Pianeta Mamme & Bambini – Perché chi ha un figlio disabile è visto come “fortunato” dalla società moderna, anche – e soprattutto – in tempo di pandemia.
Si fa un gran parlare del quanto la società sia poco rispettosa verso gli anziani e verso le donne incinte. Una società che non è una creatura mitologica di cui tutti parlano e nessuno sa dove abiti, in quale caverna o mare lontano la si possa avvistare. La società siamo noi, non la vediamo perché difficilmente ci rendiamo conto di essere parte attiva di uno sciame, come tante api.
Siamo noi, quando facciamo del bene e quando non lo facciamo. Perché non basta non fare del male, ma occorre fare del bene. Basta anche fermarsi alle strisce pedonali per consentire il passaggio a qualcuno in attesa.
In passato vi avrei detto che basta un sorriso, a volte, per migliorare la giornata di qualcuno. Adesso con le mascherine abbiamo perso questo piccolo segnale di positività, ma abbiamo imparato a comunicare con gli occhi.
Dovremmo però anche imparare a collegare bocca e cervello, in alcuni casi, perché le mascherine non sono un filtro per le cattiverie. Soprattutto adesso in tempo di pandemia l’ho sentito ripetere come un mantra: noi che abbiamo un figlio disabile siamo fortunati!
Fortunati perché “Tuo figlio è andato a scuola in presenza, e il mio no”
Fortunati perché “Tu prendi soldi dall’Inps”
Fortunati perché “Hai il parcheggio riservato”
Fortunati perché “Tu come genitore caregiver ha i giorni di permesso con la 104 e il vaccino prima degli altri”
Fortunati perché “Tuo figlio può non tenere la mascherina a scuola”
Mio figlio è andato a scuola in presenza, perché non è in grado di seguire la DAD come i compagni. Non l’ho “parcheggiato” a scuola per togliermelo dai piedi. L’andare a scuola in presenza non è stato “isolarlo” ma, al contrario, ha dimostrato l’inclusività della Scuola, che si è spesa per trovare la soluzione migliore per consentirgli di imparare con le sue modalità.

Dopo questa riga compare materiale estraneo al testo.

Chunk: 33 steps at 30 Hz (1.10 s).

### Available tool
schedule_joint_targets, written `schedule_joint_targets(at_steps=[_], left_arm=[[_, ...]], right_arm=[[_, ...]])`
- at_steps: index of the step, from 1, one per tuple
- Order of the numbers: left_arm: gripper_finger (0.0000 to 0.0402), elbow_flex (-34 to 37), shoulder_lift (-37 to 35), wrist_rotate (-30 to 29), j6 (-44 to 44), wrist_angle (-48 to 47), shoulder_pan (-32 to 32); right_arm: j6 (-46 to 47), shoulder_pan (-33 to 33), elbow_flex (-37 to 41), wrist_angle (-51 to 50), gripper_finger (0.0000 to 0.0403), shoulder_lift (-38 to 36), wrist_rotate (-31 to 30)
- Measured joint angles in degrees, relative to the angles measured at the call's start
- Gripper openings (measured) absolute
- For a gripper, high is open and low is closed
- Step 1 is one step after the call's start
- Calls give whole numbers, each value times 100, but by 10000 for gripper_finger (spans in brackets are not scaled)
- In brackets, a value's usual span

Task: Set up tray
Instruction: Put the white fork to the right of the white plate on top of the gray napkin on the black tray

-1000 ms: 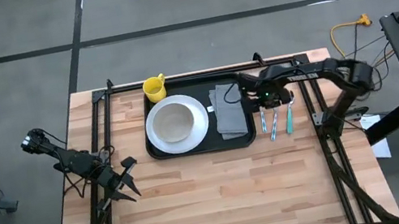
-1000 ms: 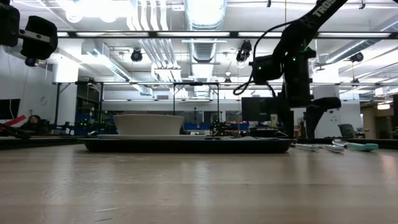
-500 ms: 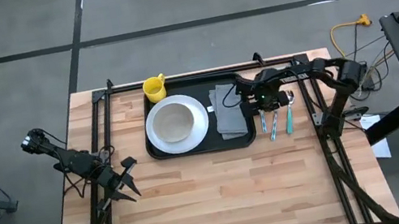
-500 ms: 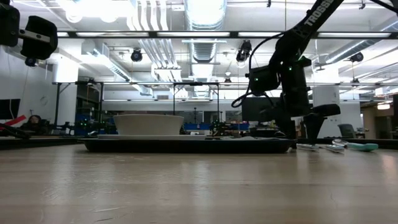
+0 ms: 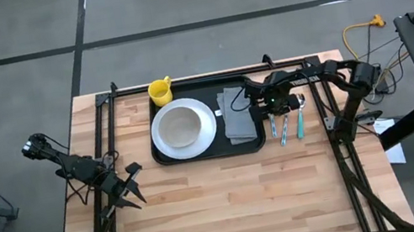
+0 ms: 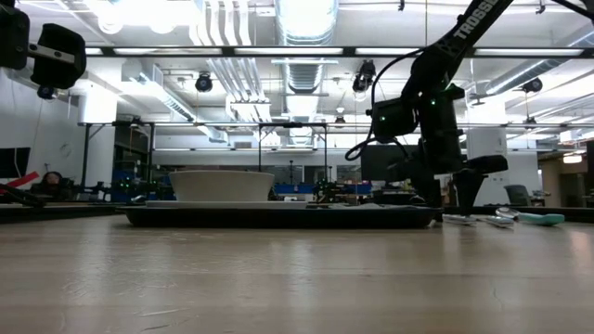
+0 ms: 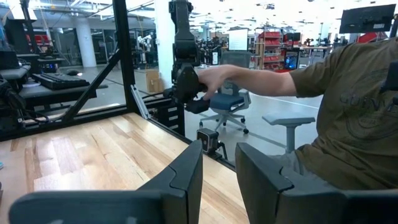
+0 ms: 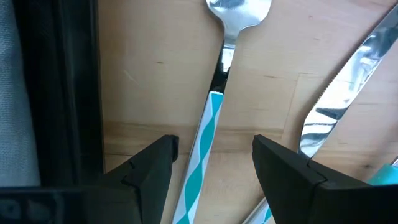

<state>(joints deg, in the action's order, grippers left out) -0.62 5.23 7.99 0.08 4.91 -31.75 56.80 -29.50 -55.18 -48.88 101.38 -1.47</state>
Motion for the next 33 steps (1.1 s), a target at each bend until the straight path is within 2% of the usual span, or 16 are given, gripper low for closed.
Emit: schedule_joint_targets(at_steps=[5,8,11,16,17,24,33], left_arm=[[77,0,0,2,0,0,0],[77,0,0,1,0,0,0],[77,0,0,0,0,0,0],[77,0,0,0,0,0,0],[77,0,0,0,0,0,0],[77,0,0,0,0,0,0],[77,0,0,0,0,0,0]], right_arm=[[20,9,2,13,206,2,21],[28,9,2,38,185,6,160],[33,13,6,73,140,11,284],[3,24,4,133,33,11,331],[-25,24,2,129,25,11,318],[-22,23,1,5,16,-110,298],[342,0,-399,-1052,14,-352,252]])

Mio figlio percepisce un indennizzo dall’Inps, con cui ci pago le terapie che lo Stato non riesce a passare gratuitamente: sai, tu porti tuo figlio a calcio, io lo porto a fare riabilitazione neuropsicomotoria in piscina. E costa.

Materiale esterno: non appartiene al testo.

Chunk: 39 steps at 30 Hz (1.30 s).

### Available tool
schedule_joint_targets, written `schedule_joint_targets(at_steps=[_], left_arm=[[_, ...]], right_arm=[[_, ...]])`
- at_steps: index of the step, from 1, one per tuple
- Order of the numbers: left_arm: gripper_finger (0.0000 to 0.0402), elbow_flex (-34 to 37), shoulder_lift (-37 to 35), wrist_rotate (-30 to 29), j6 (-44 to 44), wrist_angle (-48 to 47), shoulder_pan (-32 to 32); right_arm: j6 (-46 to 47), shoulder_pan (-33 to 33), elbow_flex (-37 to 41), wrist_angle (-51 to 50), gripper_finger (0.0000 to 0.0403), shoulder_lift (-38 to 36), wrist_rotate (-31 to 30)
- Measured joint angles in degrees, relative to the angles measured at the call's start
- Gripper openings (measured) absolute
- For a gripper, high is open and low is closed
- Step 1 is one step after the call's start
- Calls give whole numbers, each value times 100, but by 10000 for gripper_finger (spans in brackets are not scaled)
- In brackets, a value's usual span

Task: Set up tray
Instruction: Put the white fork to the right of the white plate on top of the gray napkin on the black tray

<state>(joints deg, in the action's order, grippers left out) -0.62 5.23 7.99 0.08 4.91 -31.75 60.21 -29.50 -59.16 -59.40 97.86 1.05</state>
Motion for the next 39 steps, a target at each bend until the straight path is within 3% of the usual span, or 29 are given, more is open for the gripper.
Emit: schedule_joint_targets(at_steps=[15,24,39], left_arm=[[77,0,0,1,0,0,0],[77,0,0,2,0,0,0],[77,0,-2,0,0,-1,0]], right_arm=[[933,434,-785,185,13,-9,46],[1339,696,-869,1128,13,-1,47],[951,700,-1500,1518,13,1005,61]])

Mio figlio deve fare molte più visite mediche del tuo e, anche se magari non ha un deficit motorio, ha disturbi sensoriali che rendono pericoloso e difficoltoso il muoversi in mezzo alle macchine, senza contare che potrebbe avere una crisi così forte da rischiare che si butti in mezzo alla strada all’improvviso.

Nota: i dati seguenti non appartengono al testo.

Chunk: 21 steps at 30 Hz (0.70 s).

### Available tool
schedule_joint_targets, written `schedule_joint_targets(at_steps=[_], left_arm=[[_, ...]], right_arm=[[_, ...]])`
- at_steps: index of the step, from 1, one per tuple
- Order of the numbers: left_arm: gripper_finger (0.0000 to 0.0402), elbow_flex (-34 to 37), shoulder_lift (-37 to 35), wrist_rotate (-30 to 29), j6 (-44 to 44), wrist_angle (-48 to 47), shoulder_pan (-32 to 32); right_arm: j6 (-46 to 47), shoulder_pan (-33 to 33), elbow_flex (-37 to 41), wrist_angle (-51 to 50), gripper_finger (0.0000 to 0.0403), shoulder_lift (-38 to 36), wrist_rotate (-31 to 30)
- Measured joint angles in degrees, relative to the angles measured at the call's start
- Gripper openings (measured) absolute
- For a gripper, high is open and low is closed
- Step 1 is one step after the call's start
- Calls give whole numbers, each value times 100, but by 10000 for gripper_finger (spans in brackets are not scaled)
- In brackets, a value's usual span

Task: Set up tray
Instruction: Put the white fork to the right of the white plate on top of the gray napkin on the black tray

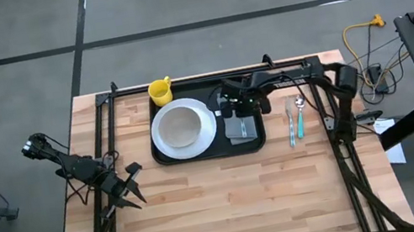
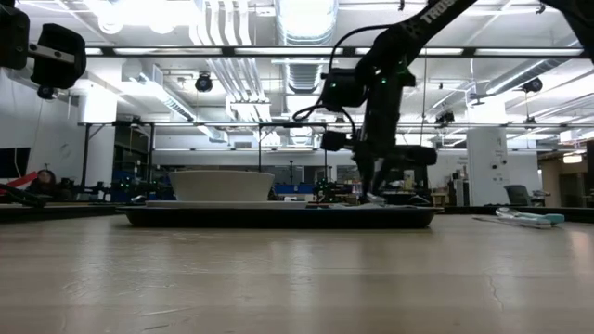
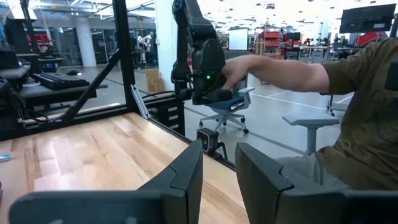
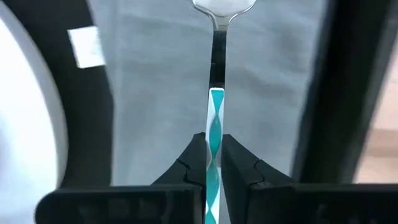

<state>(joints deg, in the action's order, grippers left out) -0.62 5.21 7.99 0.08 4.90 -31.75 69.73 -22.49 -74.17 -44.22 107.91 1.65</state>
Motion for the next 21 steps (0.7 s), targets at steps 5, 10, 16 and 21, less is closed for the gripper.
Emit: schedule_joint_targets(at_steps=[5,10,16,21], left_arm=[[77,0,2,0,0,0,0],[77,0,2,2,0,1,0],[77,0,2,1,0,1,0],[77,0,1,1,0,1,0]], right_arm=[[-129,-33,-409,-179,13,346,-15],[-148,-60,-595,-681,13,602,-31],[-197,-73,-595,-581,13,739,-14],[-200,-84,-593,-530,13,710,-18]])
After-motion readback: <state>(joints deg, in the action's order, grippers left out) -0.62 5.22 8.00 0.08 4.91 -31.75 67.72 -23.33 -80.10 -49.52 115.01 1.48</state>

Mio figlio ha necessità di essere accompagnato e seguito in questi percorsi, o se si ammala non posso lasciarlo ai nonni o agli zii, perché ha necessità particolari che spesso solo noi genitori sappiamo o possiamo gestire.
Mio figlio riesce a tenere la mascherina come i compagni, ma molti bambini disabili hanno difficoltà respiratorie o disturbi sensoriali così forti che gli è impossibile tenerle sul viso, anche volendolo fare.
Siamo fortunati? Sicuramente, ma non nel modo in cui ci si accusa di esserlo.
Siamo fortunati perché abbiamo imparato a vedere gli altri, non solo a guardarli. Sappiamo che la felicità sta nei piccoli gesti, nelle piccole conquiste, in ogni raggio di sole e in ogni goccia di pioggia. Siamo fortunati perché abbiamo imparato la resilienza.
Prima di criticare la società, ricordiamoci sempre che siamo noi la società.